WHAT IS BEING ASKED — Find the line holding "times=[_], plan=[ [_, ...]" in the entries below. Give it again exactly, along with every line after it up to and including the line holding "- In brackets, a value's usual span".

Records from a collection —
□ □ □
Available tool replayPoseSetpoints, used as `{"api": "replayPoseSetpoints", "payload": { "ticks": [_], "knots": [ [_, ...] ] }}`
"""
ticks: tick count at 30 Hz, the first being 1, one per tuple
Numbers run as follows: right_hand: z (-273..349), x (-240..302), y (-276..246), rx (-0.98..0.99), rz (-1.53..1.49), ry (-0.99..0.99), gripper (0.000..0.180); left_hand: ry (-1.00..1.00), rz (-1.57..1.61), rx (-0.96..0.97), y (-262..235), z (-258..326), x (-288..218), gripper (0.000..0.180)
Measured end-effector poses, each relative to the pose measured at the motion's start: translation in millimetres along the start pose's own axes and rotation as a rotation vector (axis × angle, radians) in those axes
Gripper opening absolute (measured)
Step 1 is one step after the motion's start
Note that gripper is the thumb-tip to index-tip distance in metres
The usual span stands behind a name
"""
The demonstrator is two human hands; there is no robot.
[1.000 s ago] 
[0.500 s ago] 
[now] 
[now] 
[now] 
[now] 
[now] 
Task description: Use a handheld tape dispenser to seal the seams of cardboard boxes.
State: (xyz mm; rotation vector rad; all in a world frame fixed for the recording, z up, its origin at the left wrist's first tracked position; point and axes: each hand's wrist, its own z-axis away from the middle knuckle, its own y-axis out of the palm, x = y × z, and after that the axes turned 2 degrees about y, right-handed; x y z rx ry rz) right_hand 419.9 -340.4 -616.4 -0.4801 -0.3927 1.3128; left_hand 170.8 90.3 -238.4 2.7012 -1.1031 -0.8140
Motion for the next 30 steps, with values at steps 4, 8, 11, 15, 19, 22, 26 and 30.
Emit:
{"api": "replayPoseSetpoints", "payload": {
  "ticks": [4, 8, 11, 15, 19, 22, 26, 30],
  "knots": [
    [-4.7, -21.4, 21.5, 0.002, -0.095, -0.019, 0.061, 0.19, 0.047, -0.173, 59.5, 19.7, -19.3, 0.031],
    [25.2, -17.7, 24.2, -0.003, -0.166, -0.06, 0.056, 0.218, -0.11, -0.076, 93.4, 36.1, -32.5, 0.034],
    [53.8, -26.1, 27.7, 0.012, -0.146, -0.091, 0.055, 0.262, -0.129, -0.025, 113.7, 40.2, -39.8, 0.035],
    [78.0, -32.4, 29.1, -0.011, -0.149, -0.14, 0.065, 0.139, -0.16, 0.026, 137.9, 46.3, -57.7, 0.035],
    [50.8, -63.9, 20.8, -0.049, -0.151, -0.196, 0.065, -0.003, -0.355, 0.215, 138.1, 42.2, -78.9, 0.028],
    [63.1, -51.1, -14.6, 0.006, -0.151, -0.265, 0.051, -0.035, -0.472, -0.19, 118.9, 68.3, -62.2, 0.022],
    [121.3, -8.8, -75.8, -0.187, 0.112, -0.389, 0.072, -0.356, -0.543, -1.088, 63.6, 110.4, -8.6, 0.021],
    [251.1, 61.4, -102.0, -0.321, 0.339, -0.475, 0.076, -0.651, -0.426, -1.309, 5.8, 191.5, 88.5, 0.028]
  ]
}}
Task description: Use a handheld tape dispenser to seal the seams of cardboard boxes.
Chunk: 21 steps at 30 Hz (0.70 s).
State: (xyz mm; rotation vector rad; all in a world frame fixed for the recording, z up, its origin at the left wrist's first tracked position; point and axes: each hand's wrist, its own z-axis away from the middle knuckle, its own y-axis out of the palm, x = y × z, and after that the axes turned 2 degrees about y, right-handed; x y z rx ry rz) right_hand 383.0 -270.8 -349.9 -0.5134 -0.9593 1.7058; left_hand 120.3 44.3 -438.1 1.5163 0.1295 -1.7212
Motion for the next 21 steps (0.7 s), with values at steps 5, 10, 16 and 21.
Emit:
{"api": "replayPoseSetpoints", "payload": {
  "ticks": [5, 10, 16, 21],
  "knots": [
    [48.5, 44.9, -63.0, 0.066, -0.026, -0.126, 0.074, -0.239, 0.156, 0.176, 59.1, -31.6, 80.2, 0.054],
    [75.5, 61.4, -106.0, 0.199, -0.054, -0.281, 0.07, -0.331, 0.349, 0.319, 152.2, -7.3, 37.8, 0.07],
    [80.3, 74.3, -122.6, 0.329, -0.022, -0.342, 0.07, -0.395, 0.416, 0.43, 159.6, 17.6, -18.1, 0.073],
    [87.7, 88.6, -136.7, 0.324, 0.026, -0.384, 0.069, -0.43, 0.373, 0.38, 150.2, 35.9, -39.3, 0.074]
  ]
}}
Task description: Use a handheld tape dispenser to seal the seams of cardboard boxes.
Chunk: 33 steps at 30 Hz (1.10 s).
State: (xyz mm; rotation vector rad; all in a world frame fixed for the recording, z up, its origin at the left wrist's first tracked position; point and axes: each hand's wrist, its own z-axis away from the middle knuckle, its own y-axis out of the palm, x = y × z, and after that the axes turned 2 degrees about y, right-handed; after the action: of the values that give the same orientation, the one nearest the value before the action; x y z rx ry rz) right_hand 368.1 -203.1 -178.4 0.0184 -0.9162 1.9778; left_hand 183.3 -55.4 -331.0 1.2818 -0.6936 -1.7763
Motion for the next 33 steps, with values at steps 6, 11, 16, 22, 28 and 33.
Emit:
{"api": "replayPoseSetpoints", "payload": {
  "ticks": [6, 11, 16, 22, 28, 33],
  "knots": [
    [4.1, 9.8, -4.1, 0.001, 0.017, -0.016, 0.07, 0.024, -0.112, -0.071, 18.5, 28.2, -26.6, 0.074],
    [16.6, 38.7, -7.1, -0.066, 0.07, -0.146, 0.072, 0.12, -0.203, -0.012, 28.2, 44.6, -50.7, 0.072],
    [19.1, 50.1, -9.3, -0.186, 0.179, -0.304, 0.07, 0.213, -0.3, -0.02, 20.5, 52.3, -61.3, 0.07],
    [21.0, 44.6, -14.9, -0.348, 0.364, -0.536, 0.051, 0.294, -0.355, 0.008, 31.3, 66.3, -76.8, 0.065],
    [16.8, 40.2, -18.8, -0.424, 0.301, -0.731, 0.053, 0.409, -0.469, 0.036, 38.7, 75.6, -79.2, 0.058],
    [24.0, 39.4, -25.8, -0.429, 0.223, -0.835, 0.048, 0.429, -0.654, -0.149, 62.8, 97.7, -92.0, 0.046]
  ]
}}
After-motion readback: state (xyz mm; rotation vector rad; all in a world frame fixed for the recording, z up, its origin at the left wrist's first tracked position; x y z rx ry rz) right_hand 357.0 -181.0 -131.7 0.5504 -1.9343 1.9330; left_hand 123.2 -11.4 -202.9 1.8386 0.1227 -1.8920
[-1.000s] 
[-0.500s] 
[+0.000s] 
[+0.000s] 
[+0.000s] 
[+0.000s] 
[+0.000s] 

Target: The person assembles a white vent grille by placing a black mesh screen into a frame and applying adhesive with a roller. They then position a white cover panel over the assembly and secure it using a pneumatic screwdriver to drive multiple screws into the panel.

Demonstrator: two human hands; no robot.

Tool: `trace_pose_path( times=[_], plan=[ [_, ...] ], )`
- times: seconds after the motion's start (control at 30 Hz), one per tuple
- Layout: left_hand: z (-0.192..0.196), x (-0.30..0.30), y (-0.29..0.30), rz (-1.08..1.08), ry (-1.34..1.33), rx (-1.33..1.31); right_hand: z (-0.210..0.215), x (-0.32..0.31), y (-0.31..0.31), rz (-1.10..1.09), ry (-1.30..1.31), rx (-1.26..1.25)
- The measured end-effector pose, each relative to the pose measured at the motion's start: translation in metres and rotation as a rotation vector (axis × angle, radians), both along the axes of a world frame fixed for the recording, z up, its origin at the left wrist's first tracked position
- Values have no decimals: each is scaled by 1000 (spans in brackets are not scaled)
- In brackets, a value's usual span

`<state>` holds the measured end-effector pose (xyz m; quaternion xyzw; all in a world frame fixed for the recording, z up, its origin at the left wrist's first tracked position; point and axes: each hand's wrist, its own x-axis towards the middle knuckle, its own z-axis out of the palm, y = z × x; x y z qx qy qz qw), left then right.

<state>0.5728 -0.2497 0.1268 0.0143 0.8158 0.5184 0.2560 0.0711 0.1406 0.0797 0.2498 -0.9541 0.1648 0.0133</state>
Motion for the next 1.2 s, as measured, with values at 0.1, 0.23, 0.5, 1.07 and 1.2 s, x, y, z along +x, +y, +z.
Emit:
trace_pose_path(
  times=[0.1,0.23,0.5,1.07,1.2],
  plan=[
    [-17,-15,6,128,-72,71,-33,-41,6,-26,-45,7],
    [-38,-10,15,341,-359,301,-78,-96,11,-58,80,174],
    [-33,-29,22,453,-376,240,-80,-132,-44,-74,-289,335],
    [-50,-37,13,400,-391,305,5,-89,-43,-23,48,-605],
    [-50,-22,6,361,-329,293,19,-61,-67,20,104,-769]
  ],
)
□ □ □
COMPLETED TASK —
Tool: `trace_pose_path( times=[_], plan=[ [_, ...] ], )`
- times: seconds after the motion's start (control at 30 Hz), one per tuple
- Layout: left_hand: z (-0.192..0.196), x (-0.30..0.30), y (-0.29..0.30), rz (-1.08..1.08), ry (-1.34..1.33), rx (-1.33..1.31); right_hand: z (-0.210..0.215), x (-0.32..0.31), y (-0.31..0.31), rz (-1.10..1.09), ry (-1.30..1.31), rx (-1.26..1.25)
- The measured end-effector pose, each relative to the pose measured at the motion's start: translation in metres and rotation as a rotation vector (axis × angle, radians), both along the axes of a world frame fixed for the recording, z up, its origin at the left wrist's first tracked position
- Values have no decimals: each is scaled by 1000 (spans in brackets are not scaled)
- In brackets, a value's usual span

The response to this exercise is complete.